当社の創業は昭和20年頃。祖父の代から私で三代目です。主に囲碁、将棋関連の工芸品を製作、販売しており、専門は碁石を入れる丸い器の「碁笥(ごけ)」。木工ロクロで製作しています。

 

この木工ロクロ技術は宮崎ロクロ工芸として宮崎県の伝統的工芸品に指定されています。伝統的工芸品とは、製造過程の主要部分が手工業的で、60年以上の歴史がある伝統的技術によって製造されている――などの要件に基づいて指定されるものです。現在、木工ロクロの技術者がいる製作所は都城で4カ所ほど。更に碁笥専門の職人は都城で2人、全国でも4、5カ所と聞いています。

 

碁笥の原材料は、主に南九州産のけやき、くわ、くす、さくらなどの広葉樹。特に、けやき、くわは本州にはない独特な色合いが特徴です。仕入れは都城原木市場ほか、時には熊本まで足を運ぶことも。最近は良い材が減っていて探すのに苦労します。当然ですが、良い材ほど値が張るので競りでは力が入りますね。

 

こうして仕入れた天然木を輪切りにし、荒引き、乾燥、加工、仕上げなど、数々の工程を経て完成します。
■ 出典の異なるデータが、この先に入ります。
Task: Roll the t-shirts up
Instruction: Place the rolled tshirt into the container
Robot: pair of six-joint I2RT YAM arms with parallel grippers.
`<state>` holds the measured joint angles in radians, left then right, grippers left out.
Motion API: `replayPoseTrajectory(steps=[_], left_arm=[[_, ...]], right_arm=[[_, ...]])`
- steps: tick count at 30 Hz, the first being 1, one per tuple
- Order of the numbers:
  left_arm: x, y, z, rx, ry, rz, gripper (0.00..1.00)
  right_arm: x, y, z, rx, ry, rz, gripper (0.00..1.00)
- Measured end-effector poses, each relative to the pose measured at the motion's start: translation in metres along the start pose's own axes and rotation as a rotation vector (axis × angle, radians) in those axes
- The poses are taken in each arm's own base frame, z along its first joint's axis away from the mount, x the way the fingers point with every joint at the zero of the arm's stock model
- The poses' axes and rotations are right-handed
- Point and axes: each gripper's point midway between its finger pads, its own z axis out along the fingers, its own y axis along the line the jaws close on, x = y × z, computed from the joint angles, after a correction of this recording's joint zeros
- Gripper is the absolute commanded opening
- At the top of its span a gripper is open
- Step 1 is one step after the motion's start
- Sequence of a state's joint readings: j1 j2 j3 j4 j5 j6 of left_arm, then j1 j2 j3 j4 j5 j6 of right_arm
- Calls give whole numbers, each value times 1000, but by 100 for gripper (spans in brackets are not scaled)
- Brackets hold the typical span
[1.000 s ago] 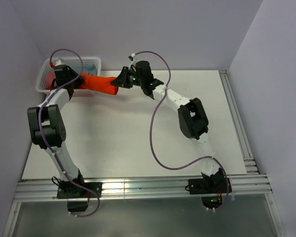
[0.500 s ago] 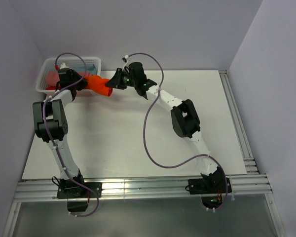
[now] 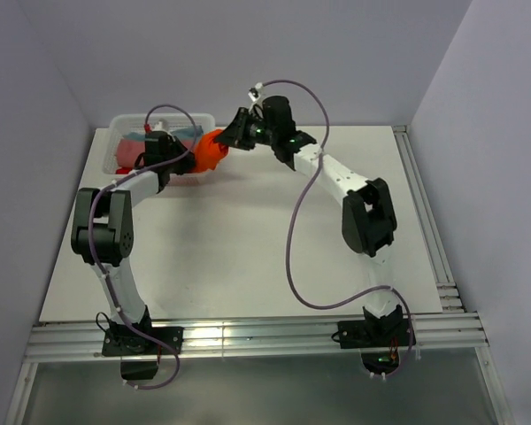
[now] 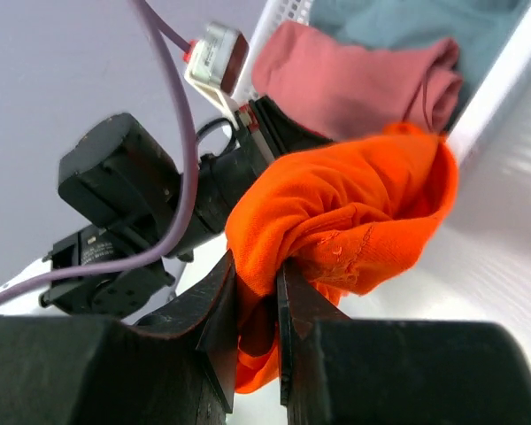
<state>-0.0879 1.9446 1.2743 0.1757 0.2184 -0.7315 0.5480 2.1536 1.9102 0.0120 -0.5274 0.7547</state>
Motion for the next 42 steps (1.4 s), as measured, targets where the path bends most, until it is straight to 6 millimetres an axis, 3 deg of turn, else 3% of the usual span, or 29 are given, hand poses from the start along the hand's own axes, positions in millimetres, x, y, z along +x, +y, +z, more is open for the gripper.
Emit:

当社では器と蓋の木目が合うように製作することにもこだわり、仕上げのロウ引きでは、ロクロを回しながら特殊なロウを塗り、指先の感覚で調整しながら艶を出していきます。ロウ引きは、まだ塗装がなかった時代の先人たちの知恵。大変手間がかかる作業ですが、木の風合いを残す重要な工程です

 

ちなみに、私が製作した、くすの囲碁セットは、「呉清源〜極みの棋譜〜」(2007年公開)の撮影で使用されたんですよ。この作品は20世紀最高の天才棋士とよばれた呉清源の伝記映画。田壮壮監督が大変気に入ってくださったと聞き、プレゼントしました。

 

完成までには時間と手間がかかりますが、同じものがふたつとなく、時間の経過と共に変化や味わいを見て楽しめるのも工芸品ならではの醍醐味です。今後も代々受継がれた伝統技術を守りながら、新しいものづくりにもチャレンジしていきたいです。 (順)

 

 

ぼんち 元気企業 「元吉製作所」 伝統技術を日常使いの器に 写真

近頃は不景気の影響もあり、高級品が売れない時代。そこで、現代のニーズに応えることで伝統技術を残したいと考え、日常で気軽に使えるお椀や湯呑み、茶筒ほか、皿、コースター、焼酎・ワイングラスなども製作している。木工芸ならではの温もりがあり、使い続けると味が出ると好評。製作所ほか、道の駅都城、みやざき物産館でも購入できる。